元・副会長のCinema Days

映画の感想文を中心に、好き勝手なことを語っていきます。

「紅い鞄 チベット、秘境モォトゥオへ」

2014-07-01 06:17:16 | 映画の感想(あ行)
 (原題:心跳墨脱)2003年作品。「世界の果ての通学路」を観て思い出したのがこの映画。一般公開されているかは不明(ビデオ化はされている)。

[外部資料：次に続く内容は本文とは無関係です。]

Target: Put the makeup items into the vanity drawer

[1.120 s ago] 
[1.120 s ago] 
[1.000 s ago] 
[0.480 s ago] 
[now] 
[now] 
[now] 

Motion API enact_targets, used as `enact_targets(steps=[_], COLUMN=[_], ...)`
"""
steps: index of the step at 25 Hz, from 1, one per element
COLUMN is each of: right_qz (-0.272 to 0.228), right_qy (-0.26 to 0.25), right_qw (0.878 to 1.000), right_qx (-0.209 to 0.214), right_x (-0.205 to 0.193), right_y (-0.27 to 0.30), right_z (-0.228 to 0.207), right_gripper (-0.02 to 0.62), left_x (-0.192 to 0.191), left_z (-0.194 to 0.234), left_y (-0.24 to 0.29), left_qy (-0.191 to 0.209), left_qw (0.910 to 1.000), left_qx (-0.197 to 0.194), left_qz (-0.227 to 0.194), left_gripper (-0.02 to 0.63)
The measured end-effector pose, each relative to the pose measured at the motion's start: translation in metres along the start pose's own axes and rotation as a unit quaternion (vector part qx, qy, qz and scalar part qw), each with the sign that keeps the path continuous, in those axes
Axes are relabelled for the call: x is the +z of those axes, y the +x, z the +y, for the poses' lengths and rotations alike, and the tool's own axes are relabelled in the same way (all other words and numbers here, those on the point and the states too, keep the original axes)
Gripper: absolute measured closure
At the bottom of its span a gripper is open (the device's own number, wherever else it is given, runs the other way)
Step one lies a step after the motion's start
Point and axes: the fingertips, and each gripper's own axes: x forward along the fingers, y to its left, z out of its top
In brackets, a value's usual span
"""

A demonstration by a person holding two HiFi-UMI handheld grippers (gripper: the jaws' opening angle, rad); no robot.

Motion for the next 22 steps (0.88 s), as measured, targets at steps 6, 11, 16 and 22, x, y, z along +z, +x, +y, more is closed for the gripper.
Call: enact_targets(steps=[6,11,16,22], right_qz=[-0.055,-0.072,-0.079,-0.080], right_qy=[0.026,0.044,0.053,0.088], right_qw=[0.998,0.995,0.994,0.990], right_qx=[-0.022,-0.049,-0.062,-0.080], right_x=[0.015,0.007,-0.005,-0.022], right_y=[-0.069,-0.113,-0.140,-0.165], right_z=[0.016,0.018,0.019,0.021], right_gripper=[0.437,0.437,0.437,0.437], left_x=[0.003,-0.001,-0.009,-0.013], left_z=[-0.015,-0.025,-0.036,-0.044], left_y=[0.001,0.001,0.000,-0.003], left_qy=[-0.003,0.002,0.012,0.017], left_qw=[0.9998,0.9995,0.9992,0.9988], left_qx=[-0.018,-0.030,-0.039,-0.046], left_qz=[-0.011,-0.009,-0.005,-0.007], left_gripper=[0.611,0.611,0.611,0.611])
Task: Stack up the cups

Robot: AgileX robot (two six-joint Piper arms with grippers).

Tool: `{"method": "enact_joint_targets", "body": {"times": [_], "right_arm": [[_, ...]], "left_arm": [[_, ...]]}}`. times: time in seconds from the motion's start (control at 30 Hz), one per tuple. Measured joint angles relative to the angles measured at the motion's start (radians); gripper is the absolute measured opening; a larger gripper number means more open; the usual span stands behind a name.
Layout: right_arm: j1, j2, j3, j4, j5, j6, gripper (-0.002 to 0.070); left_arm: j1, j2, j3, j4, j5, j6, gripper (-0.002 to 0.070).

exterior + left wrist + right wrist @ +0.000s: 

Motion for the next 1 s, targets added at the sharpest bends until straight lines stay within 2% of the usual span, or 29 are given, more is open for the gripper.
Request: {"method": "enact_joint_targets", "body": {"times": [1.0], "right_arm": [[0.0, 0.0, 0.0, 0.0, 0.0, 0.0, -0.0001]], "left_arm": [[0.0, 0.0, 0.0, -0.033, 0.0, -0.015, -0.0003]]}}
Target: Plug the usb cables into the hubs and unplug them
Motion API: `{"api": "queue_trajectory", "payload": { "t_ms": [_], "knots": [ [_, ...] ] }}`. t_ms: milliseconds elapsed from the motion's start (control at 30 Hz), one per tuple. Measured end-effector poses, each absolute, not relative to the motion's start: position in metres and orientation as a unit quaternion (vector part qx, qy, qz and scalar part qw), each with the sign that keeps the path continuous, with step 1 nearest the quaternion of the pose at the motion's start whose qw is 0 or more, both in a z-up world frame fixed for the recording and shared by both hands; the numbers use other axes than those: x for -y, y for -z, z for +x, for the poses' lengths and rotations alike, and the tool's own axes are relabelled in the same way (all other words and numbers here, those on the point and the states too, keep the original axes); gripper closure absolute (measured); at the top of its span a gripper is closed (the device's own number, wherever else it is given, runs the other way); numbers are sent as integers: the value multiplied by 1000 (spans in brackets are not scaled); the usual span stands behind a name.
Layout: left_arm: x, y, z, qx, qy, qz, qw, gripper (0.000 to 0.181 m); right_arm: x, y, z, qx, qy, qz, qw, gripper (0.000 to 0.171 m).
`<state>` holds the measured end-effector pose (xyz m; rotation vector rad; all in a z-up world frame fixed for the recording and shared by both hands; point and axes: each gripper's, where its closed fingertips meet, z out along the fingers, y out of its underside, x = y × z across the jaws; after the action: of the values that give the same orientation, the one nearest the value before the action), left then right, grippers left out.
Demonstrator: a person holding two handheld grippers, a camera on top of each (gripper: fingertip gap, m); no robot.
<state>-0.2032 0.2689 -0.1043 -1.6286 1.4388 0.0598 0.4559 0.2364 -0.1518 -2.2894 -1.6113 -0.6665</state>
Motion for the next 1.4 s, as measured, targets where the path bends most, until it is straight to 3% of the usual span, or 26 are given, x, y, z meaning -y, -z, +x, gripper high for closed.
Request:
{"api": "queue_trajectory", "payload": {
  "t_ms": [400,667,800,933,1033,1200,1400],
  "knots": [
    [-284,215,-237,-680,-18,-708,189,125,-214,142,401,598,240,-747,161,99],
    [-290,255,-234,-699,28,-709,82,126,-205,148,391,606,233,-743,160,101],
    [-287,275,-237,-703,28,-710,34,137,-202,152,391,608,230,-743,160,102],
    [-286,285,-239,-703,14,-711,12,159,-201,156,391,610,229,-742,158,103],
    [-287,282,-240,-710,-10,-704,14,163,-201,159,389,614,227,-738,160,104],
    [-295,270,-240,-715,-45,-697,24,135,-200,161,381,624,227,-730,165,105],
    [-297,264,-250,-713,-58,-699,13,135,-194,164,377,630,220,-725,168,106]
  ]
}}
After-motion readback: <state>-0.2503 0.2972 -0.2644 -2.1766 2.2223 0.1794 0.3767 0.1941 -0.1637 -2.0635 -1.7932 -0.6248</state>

私は2004年のアジアフォーカス福岡映画祭で鑑賞している。

 中国の奥地で自費で小学校を建てた老人を訪ねるべく、チベット自治区のモォトゥオ(墨脱)県に向かった雑誌記者とその一行が遭遇する苦難を描くロードムービー。内蒙古電影制作所に所属するモンゴル族のハスチョローが演出を担当している。



 道なき道を一週間かけて踏破しないと辿り着けない超過疎地が放置されている中国の国内問題はもとより、修羅場をくぐるたびに結束を高めてゆく主人公達や、僻地の教育に命を賭けた老人の気高い意志を描く人間ドラマの側面、そして「インディ・ジョーンズ」ばりに配置される危機また危機の活劇場面も含め、あらゆる映画の面白さが一本に凝縮されているという意味で、これは驚くべき作品だ。

 そして何よりチベットの雄大な風景に圧倒される。この映像だけで十分入場料のモトは取れるだろう。家族を失ったジャーナリストや、都会人っぽさが抜けきらない女医など、各キャラクターも実に良く“立って”おり、現地人を中心としたキャストも皆本当にいい顔をしている。“拾いもの”とも思える秀作だ。